## What is expected:
Could you repeat the data word for word while skipping the pictures?

## Collected material:

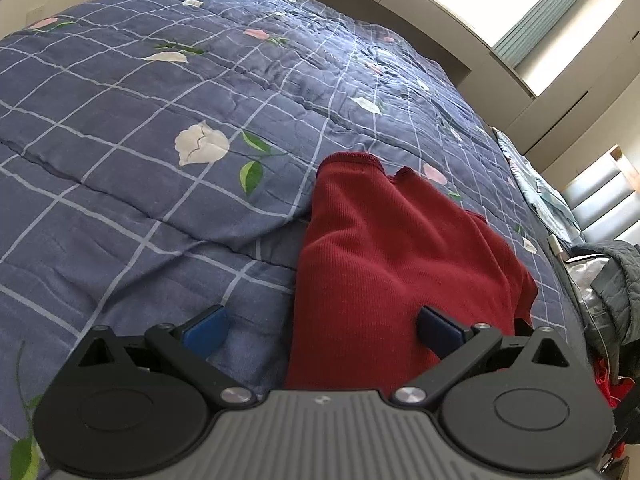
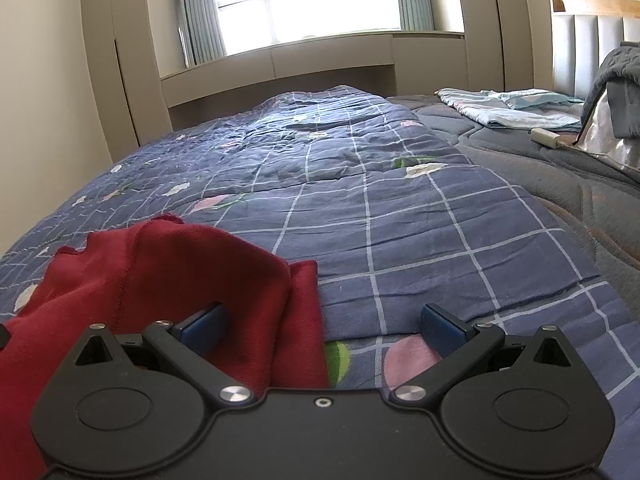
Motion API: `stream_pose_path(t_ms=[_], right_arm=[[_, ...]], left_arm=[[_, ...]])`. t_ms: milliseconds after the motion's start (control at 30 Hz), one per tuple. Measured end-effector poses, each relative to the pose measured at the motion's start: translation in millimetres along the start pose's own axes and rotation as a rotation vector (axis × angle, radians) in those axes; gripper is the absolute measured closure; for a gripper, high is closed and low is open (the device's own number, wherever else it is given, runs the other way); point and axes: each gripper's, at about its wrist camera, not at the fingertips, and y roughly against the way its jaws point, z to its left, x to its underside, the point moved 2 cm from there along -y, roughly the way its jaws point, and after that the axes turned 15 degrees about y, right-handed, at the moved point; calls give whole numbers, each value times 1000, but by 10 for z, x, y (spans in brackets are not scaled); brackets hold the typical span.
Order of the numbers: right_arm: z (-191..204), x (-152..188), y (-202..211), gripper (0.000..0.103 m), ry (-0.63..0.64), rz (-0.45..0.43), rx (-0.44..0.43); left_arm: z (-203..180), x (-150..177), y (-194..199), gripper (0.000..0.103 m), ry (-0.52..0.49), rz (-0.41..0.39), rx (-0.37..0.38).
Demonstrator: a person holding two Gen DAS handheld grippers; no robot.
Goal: Fold small clothes
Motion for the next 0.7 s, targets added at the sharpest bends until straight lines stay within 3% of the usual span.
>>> stream_pose_path(t_ms=[200,467,700], right_arm=[[-10,6,10,0,-11,-6,-48],[56,2,72,0,1,-56,-260],[114,-12,122,20,12,-76,-285]], left_arm=[[-30,18,-7,0,-13,-8,-11],[-49,28,-5,0,-19,-12,-20],[-89,37,27,0,-28,0,-26]])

## Solution to the exercise:
Motion API: `stream_pose_path(t_ms=[_], right_arm=[[_, ...]], left_arm=[[_, ...]])`. t_ms: milliseconds after the motion's start (control at 30 Hz), one per tuple. Measured end-effector poses, each relative to the pose measured at the motion's start: translation in millimetres along the start pose's own axes and rotation as a rotation vector (axis × angle, radians) in those axes; gripper is the absolute measured closure; for a gripper, high is closed and low is open (the device's own number, wherever else it is given, runs the other way); point and axes: each gripper's, at about its wrist camera, not at the fingertips, and y roughly against the way its jaws point, z to its left, x to its underside, the point moved 2 cm from there along -y, roughly the way its jaws point, and after that the axes turned 15 degrees about y, right-handed, at the moved point; calls give whole numbers, each value times 1000, but by 10 for z, x, y (spans in brackets are not scaled); brackets hold the typical span.
Order of the numbers: right_arm: z (-191..204), x (-152..188), y (-202..211), gripper (0.000..0.103 m), ry (-0.63..0.64), rz (-0.45..0.43), rx (-0.44..0.43); left_arm: z (-203..180), x (-150..177), y (-194..199), gripper (0.000..0.103 m), ry (-0.52..0.49), rz (-0.41..0.39), rx (-0.37..0.38).
Demonstrator: a person holding two Gen DAS handheld grippers; no robot.
Goal: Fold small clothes
Motion for the next 0.7 s, targets added at the sharpest bends until straight lines stay within 3% of the usual span.
>>> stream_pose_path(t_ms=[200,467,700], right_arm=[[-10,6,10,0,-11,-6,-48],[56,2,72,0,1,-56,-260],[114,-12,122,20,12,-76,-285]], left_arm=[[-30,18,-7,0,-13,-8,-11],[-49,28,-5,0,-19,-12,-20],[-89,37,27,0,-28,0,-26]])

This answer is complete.